Creating a Solver for Nonlinear Differential Equations Using Unsupervised Neural Networks

Open Access
- Author:
- Frishman, Jacob
- Area of Honors:
- Mathematics
- Degree:
- Bachelor of Science
- Document Type:
- Thesis
- Thesis Supervisors:
- Leonid V Berlyand, Thesis Supervisor
Sergei Tabachnikov, Thesis Honors Advisor - Keywords:
- Differential Equations
DNNs
Deep Neural Networks
Machine Learning
ODEs
Neural Networks - Abstract:
- Differential equations are ubiquitous in science and engineering for describing the natural world and often appear as nonlinear differential equations. Unfortunately, there is no general method for solving all types of nonlinear differential equations. This work uses a machine learning process called deep neural networks (DNNs) to create a solver for the Ginzburg-Landau equation regardless of the boundary conditions or the right-hand side. This method overcomes challenges to previous methods that require recomputing the solution again for every change in the boundary conditions and right-hand side of the equation. The method develops a versatile solver capable of finding a solution using only the form of the differential equation without a predefined right-hand side or boundary conditions.

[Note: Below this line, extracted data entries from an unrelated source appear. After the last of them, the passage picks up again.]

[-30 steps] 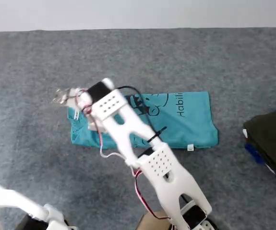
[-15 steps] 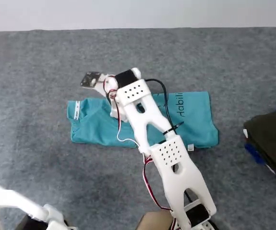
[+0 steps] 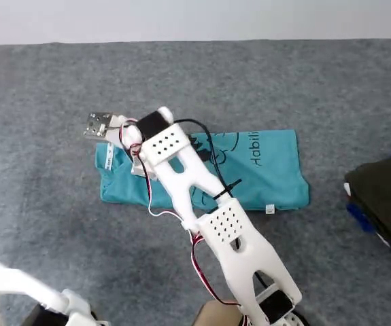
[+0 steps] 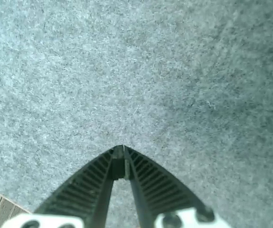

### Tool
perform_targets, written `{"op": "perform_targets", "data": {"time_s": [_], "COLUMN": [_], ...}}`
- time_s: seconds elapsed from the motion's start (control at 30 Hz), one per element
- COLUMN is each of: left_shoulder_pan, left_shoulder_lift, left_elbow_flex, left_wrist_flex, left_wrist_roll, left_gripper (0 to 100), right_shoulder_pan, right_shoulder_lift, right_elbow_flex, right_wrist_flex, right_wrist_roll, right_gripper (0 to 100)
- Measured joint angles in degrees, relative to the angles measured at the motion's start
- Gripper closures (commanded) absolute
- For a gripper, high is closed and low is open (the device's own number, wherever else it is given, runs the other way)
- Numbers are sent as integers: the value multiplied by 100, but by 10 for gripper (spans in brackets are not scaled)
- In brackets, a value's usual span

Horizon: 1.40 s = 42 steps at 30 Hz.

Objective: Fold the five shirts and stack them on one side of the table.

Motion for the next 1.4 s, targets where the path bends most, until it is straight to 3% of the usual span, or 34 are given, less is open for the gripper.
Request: {"op": "perform_targets", "data": {"time_s": [0.17, 0.4, 0.67, 0.87, 1.1, 1.23, 1.4], "left_shoulder_pan": [0, 0, 0, 0, 0, 0, 0], "left_shoulder_lift": [0, 0, 0, 0, 0, 0, 0], "left_elbow_flex": [0, 0, -35, -141, -149, -149, -149], "left_wrist_flex": [0, 0, 396, 862, 1029, 1037, 1037], "left_wrist_roll": [-18, -149, -185, -185, -185, -185, -185], "left_gripper": [992, 992, 992, 992, 992, 992, 992], "right_shoulder_pan": [0, 79, 1310, 2242, 2699, 2796, 3130], "right_shoulder_lift": [264, 132, -651, -1758, -3508, -3701, -3455], "right_elbow_flex": [-88, -1055, -1020, 378, 3455, 4756, 5380], "right_wrist_flex": [-193, 440, 440, 440, 440, 413, 97], "right_wrist_roll": [0, -53, -1301, -2092, -2286, -2295, -2321], "right_gripper": [905, 905, 902, 905, 942, 972, 976]}}
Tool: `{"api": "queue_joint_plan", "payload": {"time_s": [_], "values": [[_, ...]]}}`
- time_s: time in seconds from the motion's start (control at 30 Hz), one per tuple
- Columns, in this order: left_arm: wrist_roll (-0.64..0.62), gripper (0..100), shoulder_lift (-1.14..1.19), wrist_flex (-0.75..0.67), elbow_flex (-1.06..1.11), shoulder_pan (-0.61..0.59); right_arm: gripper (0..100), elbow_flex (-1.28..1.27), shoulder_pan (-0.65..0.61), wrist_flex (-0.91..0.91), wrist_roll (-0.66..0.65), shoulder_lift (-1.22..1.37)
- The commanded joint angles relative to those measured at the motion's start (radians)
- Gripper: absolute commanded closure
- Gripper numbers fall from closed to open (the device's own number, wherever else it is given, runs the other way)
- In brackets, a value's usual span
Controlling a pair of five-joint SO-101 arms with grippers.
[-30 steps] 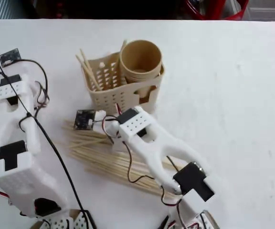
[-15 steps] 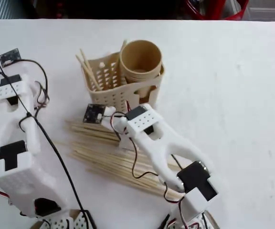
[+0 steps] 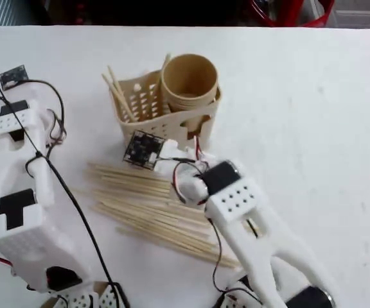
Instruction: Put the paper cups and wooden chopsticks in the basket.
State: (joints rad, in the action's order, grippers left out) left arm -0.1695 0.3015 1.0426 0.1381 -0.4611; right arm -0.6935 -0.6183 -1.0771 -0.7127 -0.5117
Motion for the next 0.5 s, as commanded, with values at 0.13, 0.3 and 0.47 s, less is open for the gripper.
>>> {"api": "queue_joint_plan", "payload": {"time_s": [0.13, 0.3, 0.47], "values": [[-0.012, 91, -0.007, -0.009, -0.005, 0.005, 81.0, 0.095, -0.068, 0.045, 0.018, 0.174], [-0.012, 91, -0.007, -0.008, -0.003, 0.002, 84.2, 0.253, -0.041, 0.134, 0.018, 0.498], [-0.012, 91, -0.007, -0.008, -0.003, 0.002, 84.6, 0.333, -0.018, 0.154, -0.060, 0.682]]}}
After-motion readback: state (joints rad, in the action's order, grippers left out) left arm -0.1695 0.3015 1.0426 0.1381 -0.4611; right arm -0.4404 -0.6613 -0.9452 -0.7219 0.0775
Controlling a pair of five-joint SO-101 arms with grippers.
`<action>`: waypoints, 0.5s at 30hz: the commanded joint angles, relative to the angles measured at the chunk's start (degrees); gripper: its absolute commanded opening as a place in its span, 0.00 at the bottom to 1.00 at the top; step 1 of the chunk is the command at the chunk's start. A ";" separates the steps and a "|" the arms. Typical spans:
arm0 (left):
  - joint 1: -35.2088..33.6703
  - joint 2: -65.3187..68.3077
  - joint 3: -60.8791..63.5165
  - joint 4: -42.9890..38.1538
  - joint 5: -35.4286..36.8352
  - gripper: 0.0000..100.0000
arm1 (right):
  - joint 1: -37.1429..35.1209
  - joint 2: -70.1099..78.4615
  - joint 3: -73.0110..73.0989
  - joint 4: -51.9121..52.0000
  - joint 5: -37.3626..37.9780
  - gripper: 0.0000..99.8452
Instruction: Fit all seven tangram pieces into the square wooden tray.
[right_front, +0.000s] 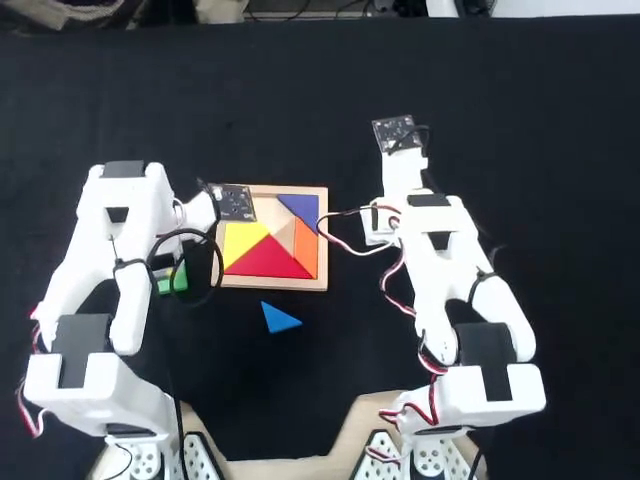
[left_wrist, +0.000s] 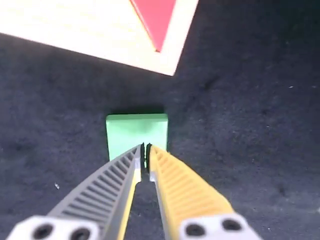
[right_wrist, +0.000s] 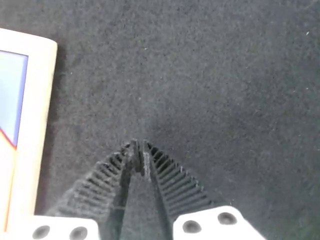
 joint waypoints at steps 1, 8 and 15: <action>0.22 -0.97 -4.18 0.62 0.70 0.06 | -0.79 -0.31 -1.98 -0.88 0.53 0.01; -2.33 -0.35 -4.70 2.37 3.87 0.26 | -0.79 -0.31 -1.98 -0.88 0.53 0.01; -4.79 0.35 4.53 -12.04 -2.20 0.26 | -0.79 -0.31 -1.98 -0.88 0.53 0.01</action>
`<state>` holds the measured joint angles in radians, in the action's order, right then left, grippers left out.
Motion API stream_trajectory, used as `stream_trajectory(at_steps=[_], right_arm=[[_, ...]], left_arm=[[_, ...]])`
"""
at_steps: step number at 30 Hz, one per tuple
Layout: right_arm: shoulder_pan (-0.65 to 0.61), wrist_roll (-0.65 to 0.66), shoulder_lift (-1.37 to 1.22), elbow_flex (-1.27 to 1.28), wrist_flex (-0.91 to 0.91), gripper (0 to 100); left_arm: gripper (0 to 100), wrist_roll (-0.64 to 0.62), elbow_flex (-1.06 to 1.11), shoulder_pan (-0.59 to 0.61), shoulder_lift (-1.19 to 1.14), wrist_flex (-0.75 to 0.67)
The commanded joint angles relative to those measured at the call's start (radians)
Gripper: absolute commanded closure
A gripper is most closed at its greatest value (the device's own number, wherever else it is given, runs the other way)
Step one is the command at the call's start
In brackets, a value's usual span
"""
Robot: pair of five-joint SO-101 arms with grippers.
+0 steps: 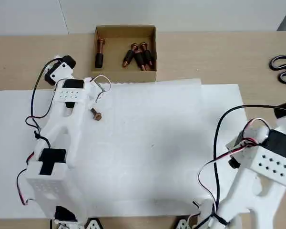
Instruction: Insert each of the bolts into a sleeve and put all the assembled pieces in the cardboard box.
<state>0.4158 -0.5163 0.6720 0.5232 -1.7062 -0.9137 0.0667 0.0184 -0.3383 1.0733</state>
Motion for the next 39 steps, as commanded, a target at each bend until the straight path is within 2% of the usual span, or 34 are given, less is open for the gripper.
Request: stream_trajectory(at_steps=[1, 8, 13, 29, 39], right_arm=[[0.005, 0.003, 0.025, 0.031, -0.016, 99.5], [0.004, -0.023, 0.027, 0.087, -0.012, 99.5], [0.004, -0.025, 0.027, 0.087, -0.01, 99.5], [0.004, -0.025, 0.028, 0.087, -0.01, 99.5], [0.004, -0.025, 0.028, 0.087, -0.01, 99.5]], left_arm=[[79, 0.0, -0.108, -0.005, 0.015, 0.118], [79, 0.002, -0.289, -0.003, 0.015, 0.296], [79, 0.002, -0.34, -0.003, 0.009, 0.391], [79, 0.003, -0.302, 0.029, 0.0, 0.411], [79, 0.0, -0.3, 0.031, -0.106, 0.411]])
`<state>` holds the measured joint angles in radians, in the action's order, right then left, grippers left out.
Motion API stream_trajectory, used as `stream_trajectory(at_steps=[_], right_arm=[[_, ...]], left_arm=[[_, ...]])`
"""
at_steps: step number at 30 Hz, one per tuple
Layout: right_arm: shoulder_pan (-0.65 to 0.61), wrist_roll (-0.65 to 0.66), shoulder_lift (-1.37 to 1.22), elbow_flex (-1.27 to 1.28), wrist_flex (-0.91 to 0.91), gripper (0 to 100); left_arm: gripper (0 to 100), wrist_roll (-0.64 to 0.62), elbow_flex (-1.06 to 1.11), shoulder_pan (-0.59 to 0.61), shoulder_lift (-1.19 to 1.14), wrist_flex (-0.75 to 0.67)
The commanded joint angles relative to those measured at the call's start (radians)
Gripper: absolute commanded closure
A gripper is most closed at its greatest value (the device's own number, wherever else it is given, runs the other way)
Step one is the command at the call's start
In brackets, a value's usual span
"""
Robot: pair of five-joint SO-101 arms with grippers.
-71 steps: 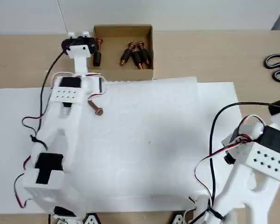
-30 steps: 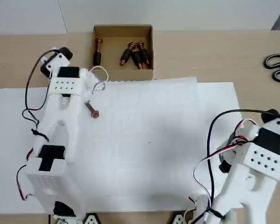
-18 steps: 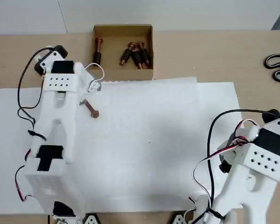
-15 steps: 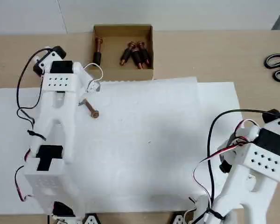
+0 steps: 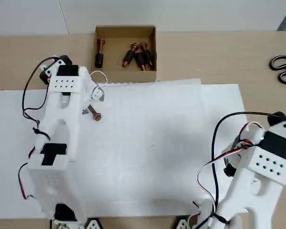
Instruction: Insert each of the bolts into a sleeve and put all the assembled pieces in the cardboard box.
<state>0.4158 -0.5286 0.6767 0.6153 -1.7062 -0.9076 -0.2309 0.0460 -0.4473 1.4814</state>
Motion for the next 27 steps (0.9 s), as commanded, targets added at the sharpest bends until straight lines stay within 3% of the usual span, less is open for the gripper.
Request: stream_trajectory(at_steps=[1, 4, 10, 27], right_arm=[[0.004, -0.012, 0.024, -0.005, -0.01, 99.5], [0.004, -0.014, 0.024, -0.005, -0.01, 99.5], [0.004, -0.014, 0.024, -0.005, -0.01, 99.5], [0.004, -0.014, 0.024, -0.005, -0.01, 99.5]], left_arm=[[79, -0.006, -0.002, 0.003, 0.0, 0.003], [80, -0.006, -0.002, 0.003, -0.003, 0.002], [100, -0.008, -0.001, 0.003, -0.005, -0.035], [99, -0.003, -0.008, -0.003, -0.075, -0.04]])
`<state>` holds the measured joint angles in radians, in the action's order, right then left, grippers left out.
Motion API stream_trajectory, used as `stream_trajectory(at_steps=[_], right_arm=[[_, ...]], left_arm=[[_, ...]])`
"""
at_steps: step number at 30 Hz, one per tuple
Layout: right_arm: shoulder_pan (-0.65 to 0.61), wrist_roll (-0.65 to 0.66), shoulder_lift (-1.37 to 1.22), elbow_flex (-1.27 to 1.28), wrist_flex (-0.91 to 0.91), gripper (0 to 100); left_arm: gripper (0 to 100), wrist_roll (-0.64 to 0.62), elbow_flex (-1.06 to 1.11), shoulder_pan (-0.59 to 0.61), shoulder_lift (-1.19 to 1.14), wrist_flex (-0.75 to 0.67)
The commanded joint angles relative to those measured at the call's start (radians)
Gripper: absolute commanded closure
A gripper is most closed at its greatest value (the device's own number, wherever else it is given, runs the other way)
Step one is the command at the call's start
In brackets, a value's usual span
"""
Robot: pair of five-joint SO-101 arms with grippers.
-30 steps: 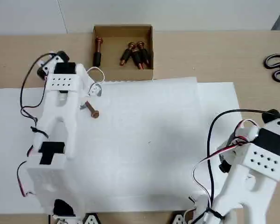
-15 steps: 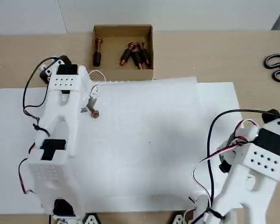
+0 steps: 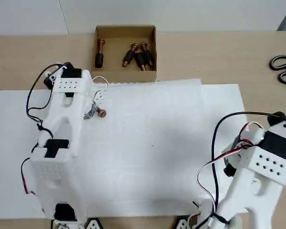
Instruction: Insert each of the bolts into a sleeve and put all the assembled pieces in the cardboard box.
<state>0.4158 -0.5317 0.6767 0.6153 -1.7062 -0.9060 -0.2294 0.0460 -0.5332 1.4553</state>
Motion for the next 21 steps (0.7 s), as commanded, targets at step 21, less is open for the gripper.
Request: stream_trajectory(at_steps=[21], right_arm=[[0.004, -0.011, 0.024, -0.005, -0.01, 99.5]], left_arm=[[78, 0.071, -0.008, -0.038, 0.057, -0.018]])
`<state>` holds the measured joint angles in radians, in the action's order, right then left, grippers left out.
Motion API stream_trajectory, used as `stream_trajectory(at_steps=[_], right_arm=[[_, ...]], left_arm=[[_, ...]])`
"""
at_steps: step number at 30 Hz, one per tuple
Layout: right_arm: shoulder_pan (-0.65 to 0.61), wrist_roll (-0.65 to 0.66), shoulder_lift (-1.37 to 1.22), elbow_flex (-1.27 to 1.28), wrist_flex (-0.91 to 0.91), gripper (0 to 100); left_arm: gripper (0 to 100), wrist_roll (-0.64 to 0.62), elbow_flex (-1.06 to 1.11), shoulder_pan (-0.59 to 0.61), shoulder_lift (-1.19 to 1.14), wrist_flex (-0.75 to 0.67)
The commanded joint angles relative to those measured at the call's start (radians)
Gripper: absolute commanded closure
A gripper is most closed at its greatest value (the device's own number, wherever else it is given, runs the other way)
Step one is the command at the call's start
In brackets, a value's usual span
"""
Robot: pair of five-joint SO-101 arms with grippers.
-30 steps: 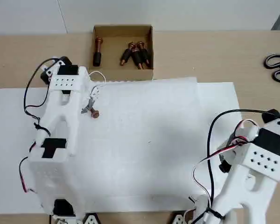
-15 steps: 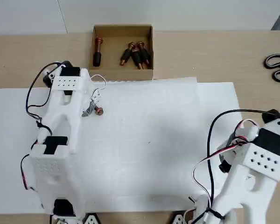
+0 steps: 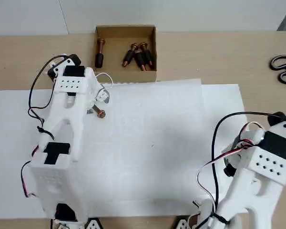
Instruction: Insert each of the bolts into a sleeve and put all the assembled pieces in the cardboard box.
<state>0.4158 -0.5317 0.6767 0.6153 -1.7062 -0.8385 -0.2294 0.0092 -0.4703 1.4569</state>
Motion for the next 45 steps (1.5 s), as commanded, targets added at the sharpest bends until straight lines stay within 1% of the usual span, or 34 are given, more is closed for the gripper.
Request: stream_trajectory(at_steps=[1, 9, 11, 14, 16, 18, 21, 26, 27, 29, 31, 33, 35, 40, 42, 45], right_arm=[[0.004, -0.011, 0.024, -0.005, -0.01, 99.5], [0.004, -0.011, 0.024, -0.005, -0.01, 99.5], [0.004, -0.011, 0.024, -0.005, -0.01, 99.5], [0.004, -0.012, 0.024, -0.005, -0.01, 99.5], [0.004, -0.012, 0.024, -0.005, -0.01, 99.5], [0.004, -0.012, 0.024, -0.005, -0.01, 99.5], [0.004, -0.012, 0.024, -0.005, -0.01, 99.5], [0.004, -0.012, 0.024, -0.005, -0.01, 99.5], [0.004, -0.012, 0.024, -0.005, -0.01, 99.5], [0.004, -0.012, 0.024, -0.005, -0.01, 99.5], [0.004, -0.012, 0.024, -0.005, -0.01, 99.5], [0.004, -0.012, 0.024, -0.005, -0.01, 99.5], [0.004, -0.012, 0.024, -0.005, -0.01, 99.5], [0.004, -0.012, 0.024, -0.005, -0.012, 99.5], [0.004, -0.012, 0.024, -0.005, -0.012, 99.5], [0.004, -0.012, 0.024, -0.005, -0.012, 99.5]], left_arm=[[78, 0.003, -0.008, 0.002, -0.021, -0.034], [80, 0.002, -0.008, 0.002, -0.135, -0.141], [85, 0.002, -0.008, 0.002, -0.147, -0.153], [100, 0.002, -0.008, 0.002, -0.149, -0.152], [98, 0.002, -0.008, 0.002, -0.149, -0.146], [100, 0.002, -0.008, 0.002, -0.149, -0.143], [99, 0.002, -0.038, 0.0, -0.147, -0.1], [99, -0.003, -0.228, -0.017, -0.147, 0.087], [99, -0.025, -0.271, -0.021, -0.149, 0.127], [99, -0.13, -0.351, -0.021, -0.153, 0.183], [99, -0.229, -0.418, -0.021, -0.157, 0.215], [99, -0.301, -0.456, -0.021, -0.157, 0.227], [99, -0.394, -0.464, -0.021, -0.157, 0.233], [99, -0.72, -0.44, -0.014, -0.157, 0.238], [99, -0.804, -0.42, -0.014, -0.157, 0.238], [99, -0.884, -0.404, -0.014, -0.157, 0.238]])
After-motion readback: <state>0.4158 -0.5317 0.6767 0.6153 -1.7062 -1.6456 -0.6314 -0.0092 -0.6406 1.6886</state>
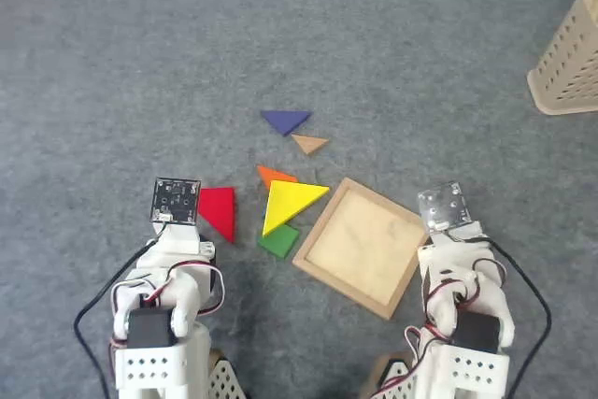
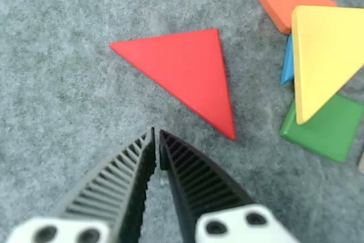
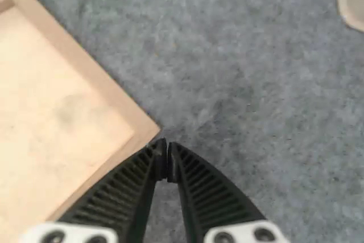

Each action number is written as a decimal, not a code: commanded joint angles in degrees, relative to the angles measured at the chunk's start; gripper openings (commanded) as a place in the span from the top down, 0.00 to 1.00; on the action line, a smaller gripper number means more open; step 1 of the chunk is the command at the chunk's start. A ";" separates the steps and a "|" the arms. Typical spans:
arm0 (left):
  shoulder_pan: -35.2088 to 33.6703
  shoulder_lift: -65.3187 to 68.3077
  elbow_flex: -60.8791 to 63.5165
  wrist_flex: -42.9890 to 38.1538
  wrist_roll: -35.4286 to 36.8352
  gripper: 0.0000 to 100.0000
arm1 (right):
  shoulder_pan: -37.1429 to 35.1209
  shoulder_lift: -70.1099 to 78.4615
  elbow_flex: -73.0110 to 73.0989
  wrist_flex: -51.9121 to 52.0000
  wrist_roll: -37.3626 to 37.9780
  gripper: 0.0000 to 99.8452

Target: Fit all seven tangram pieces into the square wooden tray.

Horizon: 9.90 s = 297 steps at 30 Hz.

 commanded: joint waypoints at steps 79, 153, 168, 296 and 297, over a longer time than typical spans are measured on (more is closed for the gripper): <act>-0.18 -0.35 -0.31 0.18 0.35 0.99 | -9.19 107.21 -67.16 -8.57 -17.41 0.81; -0.18 -0.35 -0.31 0.18 0.35 0.99 | -46.29 104.13 -62.77 -26.07 -22.15 0.81; -0.18 -0.35 -0.31 0.18 0.35 0.99 | -52.79 103.25 -62.77 -28.26 -22.07 0.81; -0.18 -0.35 -0.31 0.18 0.35 0.99 | -11.30 76.88 -60.75 3.12 44.22 0.99; -0.18 -0.35 -0.31 0.18 0.35 0.99 | -11.12 77.32 -59.34 -0.04 44.31 0.99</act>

Systematically varying the architecture of the network, the characteristics of the input data, the loss function optimized over, and the network's hyperparameters reveal that the method can find a general solution across a diverse range of boundary conditions and right-hand sides. The network can consistently find accurate approximations of slowly oscillating data and highly oscillating data built from many terms of the Fourier series. The model can generalize performance from training data to test data, indicating its success in creating a general inverse differential operator that solves the equation. For data with many oscillations and small magnitudes, the network suffers from the vanishing gradient problem. These challenges are addressed by implementing strategies such as batch normalization, varying initialization schemes, changing activation functions, modifying the network architecture, and altering the loss function. These changes help mitigate the problem, leading to more stable and robust solutions to the initial hyperparameters of the model. However, the vanishing gradient problem persists despite these changes. Developing a solver that works for nonlinear equations would be pivotal in developing a theory for solving differential equations, saving computational time and resources, and facilitating real-time applications of the network without retraining.